琴多几乎立刻明白了过来:“一群旧神追随者欺骗了另外一伙旧神追随者?哈,狗咬狗,真有意思。”
阿尔瓦左右看看,看到年长者脸上纷纷显露出来的若有所思,不由得弱弱地问:“我……我还是没明白。这和我们现在所遇到的问题有什么关系吗?”
“应该说,一群旧神追随者利用了另外一批旧神追随者。

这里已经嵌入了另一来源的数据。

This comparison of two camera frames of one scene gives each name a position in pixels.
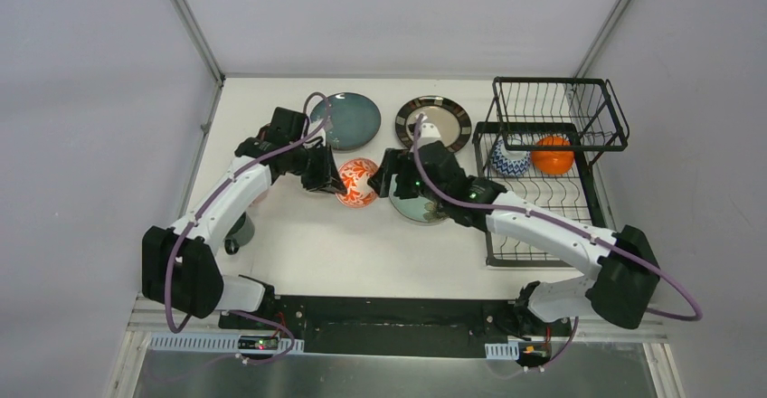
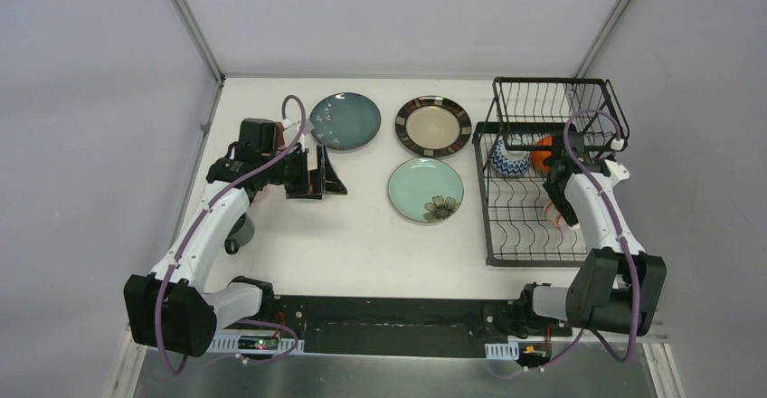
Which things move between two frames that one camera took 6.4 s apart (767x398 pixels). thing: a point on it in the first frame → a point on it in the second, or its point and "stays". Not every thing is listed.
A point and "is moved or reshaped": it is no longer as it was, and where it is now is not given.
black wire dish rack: (542, 145) stays
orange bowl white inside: (553, 155) stays
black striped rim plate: (452, 121) stays
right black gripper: (394, 161) → (563, 206)
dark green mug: (241, 235) stays
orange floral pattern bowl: (355, 174) is moved or reshaped
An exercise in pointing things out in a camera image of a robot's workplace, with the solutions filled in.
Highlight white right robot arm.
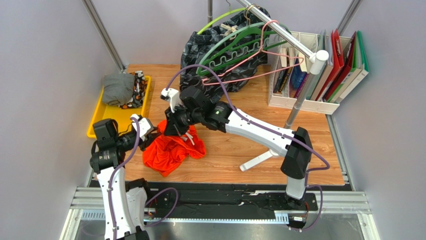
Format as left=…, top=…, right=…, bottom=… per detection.
left=160, top=86, right=312, bottom=201

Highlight yellow plastic tray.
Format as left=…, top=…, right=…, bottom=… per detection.
left=86, top=75, right=153, bottom=139

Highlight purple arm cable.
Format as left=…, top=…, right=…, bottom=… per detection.
left=165, top=64, right=331, bottom=232
left=106, top=116, right=180, bottom=240

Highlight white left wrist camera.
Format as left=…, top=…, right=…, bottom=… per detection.
left=130, top=114, right=155, bottom=141

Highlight orange mesh shorts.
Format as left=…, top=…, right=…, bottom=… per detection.
left=142, top=120, right=206, bottom=177

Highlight black orange patterned cloth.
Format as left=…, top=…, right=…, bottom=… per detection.
left=118, top=70, right=148, bottom=109

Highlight lime green hanger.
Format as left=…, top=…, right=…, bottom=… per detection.
left=196, top=7, right=245, bottom=35

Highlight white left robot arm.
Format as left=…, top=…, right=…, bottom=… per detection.
left=89, top=114, right=159, bottom=240

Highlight white book organizer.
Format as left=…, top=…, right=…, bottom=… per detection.
left=268, top=30, right=340, bottom=115

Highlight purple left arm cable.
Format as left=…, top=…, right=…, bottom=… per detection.
left=106, top=116, right=180, bottom=240

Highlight silver clothes rack rail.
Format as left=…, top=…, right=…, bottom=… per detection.
left=206, top=0, right=330, bottom=129

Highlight grey folded cloth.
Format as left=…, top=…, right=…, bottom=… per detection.
left=101, top=73, right=135, bottom=106

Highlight light green hanger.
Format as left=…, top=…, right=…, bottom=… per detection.
left=198, top=21, right=267, bottom=71

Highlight pink wire hanger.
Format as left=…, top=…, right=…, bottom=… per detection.
left=196, top=20, right=287, bottom=86

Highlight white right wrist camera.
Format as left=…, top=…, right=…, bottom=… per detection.
left=160, top=88, right=183, bottom=113

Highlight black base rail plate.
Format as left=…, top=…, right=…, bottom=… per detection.
left=142, top=178, right=319, bottom=220

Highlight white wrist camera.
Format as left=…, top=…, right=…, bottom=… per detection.
left=130, top=114, right=155, bottom=141
left=160, top=88, right=183, bottom=113

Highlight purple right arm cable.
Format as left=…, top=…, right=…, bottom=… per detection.
left=165, top=64, right=331, bottom=232

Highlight blue book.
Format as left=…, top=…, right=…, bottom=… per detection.
left=289, top=58, right=308, bottom=98

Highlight red folder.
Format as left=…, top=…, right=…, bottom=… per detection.
left=311, top=29, right=350, bottom=102

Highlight dark shark print shorts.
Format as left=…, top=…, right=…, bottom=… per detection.
left=180, top=12, right=268, bottom=93

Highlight green folder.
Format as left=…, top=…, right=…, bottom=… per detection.
left=325, top=30, right=370, bottom=104

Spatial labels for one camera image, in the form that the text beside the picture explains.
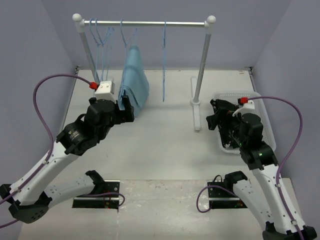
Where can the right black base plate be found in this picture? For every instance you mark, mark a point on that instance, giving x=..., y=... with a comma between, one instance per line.
x=220, y=199

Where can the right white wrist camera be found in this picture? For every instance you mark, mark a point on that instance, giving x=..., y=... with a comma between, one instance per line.
x=246, y=108

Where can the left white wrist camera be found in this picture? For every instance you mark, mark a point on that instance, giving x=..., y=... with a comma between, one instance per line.
x=105, y=91

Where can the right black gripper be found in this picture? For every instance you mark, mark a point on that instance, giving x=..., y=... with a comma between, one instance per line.
x=209, y=127

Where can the light blue trousers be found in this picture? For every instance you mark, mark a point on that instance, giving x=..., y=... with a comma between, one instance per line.
x=134, y=82

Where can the blue wire hanger with trousers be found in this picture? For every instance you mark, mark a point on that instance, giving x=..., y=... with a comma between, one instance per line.
x=132, y=38

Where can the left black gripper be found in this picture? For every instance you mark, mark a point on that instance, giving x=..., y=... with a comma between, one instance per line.
x=126, y=115

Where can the white metal clothes rack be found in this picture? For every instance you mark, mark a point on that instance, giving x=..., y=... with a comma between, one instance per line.
x=196, y=83

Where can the black patterned garment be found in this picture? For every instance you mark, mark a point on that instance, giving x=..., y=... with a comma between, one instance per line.
x=224, y=110

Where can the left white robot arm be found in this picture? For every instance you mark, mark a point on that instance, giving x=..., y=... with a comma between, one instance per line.
x=31, y=197

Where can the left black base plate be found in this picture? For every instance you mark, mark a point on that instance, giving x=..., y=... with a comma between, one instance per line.
x=111, y=201

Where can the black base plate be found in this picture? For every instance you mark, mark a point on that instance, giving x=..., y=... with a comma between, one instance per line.
x=220, y=199
x=111, y=201

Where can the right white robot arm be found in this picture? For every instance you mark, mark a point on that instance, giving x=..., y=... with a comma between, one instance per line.
x=275, y=212

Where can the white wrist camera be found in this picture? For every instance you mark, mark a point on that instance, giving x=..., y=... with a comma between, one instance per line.
x=105, y=91
x=246, y=108

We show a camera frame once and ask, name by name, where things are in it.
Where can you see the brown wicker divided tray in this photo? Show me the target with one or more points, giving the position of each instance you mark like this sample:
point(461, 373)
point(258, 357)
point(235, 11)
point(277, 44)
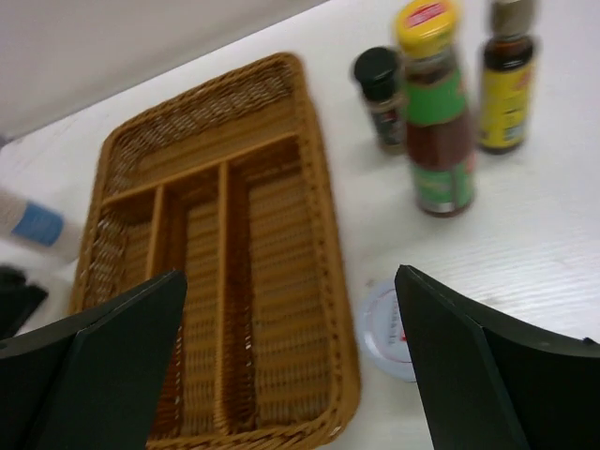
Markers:
point(229, 183)

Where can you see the red white lid jar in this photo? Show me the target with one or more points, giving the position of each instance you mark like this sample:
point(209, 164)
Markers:
point(381, 334)

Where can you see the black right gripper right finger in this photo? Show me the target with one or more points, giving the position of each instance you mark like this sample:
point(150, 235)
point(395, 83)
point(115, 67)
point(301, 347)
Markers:
point(490, 381)

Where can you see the brown cap yellow label bottle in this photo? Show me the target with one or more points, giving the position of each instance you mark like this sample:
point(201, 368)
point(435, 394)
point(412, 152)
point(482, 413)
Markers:
point(507, 76)

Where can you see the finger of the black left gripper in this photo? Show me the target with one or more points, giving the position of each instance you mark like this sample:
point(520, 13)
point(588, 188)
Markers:
point(19, 300)

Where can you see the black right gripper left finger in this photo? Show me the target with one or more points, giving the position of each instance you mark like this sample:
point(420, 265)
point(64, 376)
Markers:
point(93, 379)

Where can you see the yellow cap green sauce bottle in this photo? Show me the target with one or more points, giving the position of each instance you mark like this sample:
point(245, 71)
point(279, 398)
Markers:
point(439, 135)

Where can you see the black cap pepper shaker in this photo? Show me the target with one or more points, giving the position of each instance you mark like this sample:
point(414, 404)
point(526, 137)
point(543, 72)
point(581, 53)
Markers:
point(379, 73)

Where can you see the silver lid blue label jar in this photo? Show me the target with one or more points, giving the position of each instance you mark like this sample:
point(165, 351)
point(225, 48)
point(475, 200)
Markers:
point(38, 227)

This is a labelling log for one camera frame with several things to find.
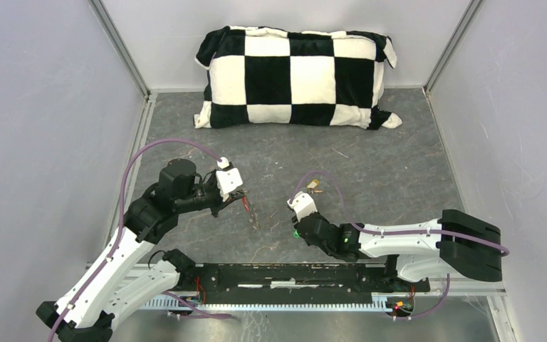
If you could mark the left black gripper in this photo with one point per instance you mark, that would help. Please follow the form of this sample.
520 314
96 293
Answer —
232 197

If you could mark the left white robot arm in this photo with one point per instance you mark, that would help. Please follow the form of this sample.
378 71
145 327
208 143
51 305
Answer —
97 304

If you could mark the red key tag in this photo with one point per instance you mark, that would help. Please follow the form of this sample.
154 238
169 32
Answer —
246 204

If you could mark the black and white checkered pillow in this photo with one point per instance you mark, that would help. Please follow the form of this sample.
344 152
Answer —
269 75

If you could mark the yellow tagged key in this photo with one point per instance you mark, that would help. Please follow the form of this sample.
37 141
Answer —
312 187

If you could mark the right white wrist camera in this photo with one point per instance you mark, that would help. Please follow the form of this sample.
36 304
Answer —
302 205

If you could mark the white slotted cable duct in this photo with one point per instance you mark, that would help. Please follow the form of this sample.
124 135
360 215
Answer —
373 304

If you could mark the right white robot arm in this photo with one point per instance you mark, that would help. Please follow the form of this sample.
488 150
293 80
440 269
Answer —
455 243

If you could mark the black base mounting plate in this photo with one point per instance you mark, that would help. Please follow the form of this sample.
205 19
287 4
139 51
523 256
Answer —
287 284

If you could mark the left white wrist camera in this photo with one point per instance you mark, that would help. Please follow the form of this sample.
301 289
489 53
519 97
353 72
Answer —
228 181

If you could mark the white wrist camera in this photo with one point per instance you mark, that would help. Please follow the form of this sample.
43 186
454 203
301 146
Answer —
302 205
228 181

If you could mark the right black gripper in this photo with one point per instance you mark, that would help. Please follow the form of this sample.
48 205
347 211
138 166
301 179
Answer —
315 216

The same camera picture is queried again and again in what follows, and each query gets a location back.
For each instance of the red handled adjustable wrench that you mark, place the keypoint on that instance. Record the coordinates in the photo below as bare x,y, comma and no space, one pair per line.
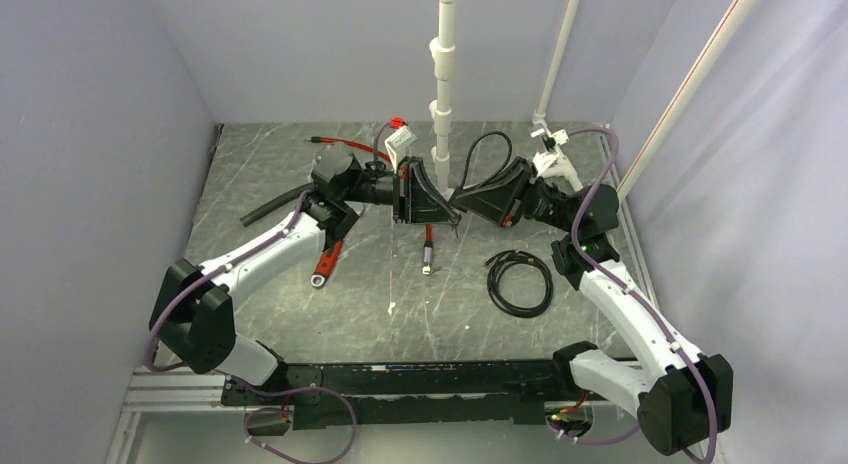
326,265

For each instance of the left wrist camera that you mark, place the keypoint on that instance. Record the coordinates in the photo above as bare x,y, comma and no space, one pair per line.
398,143

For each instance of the white PVC pipe frame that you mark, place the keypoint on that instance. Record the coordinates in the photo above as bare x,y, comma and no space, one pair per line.
495,59

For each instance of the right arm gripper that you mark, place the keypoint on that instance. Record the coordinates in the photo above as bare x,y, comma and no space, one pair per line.
506,198

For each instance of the black cable loop padlock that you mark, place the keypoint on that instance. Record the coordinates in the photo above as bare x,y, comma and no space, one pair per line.
478,165

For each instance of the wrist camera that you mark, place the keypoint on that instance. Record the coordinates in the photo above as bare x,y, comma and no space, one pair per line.
398,143
552,162

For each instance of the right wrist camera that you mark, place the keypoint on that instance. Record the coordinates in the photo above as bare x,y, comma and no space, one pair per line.
552,162

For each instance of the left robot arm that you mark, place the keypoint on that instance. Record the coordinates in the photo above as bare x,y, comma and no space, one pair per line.
194,314

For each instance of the white diagonal pole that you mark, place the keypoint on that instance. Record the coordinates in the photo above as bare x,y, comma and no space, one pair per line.
712,49

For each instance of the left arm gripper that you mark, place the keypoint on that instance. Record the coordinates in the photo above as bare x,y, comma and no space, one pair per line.
415,199

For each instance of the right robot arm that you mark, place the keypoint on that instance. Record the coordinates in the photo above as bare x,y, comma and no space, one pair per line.
678,395

”西列斯说,“我不确定他们究竟想要尝试什么,或许是以量取胜,或许是献祭是否真的能召唤神明的力量……
“总之,他们进行了一次尝试。”
阿尔瓦依旧迷茫地说:“好吧……到这儿我能明白。一伙人利用了另外一伙人。但是,之后呢?”
“之后就是我们现在面临的情况。”西列斯说,然后他突然转向玛丽,“玛丽女士,黑尔斯之家有出现过这种,连续有人成为雕像,并且在这个过程中死亡的事情吗?”
玛丽十分坚定地摇了摇头,她说:“人们总会因为各种各样的原因死去,但是没什么关联的人因为相同的原因死去……起码我没有听说过。”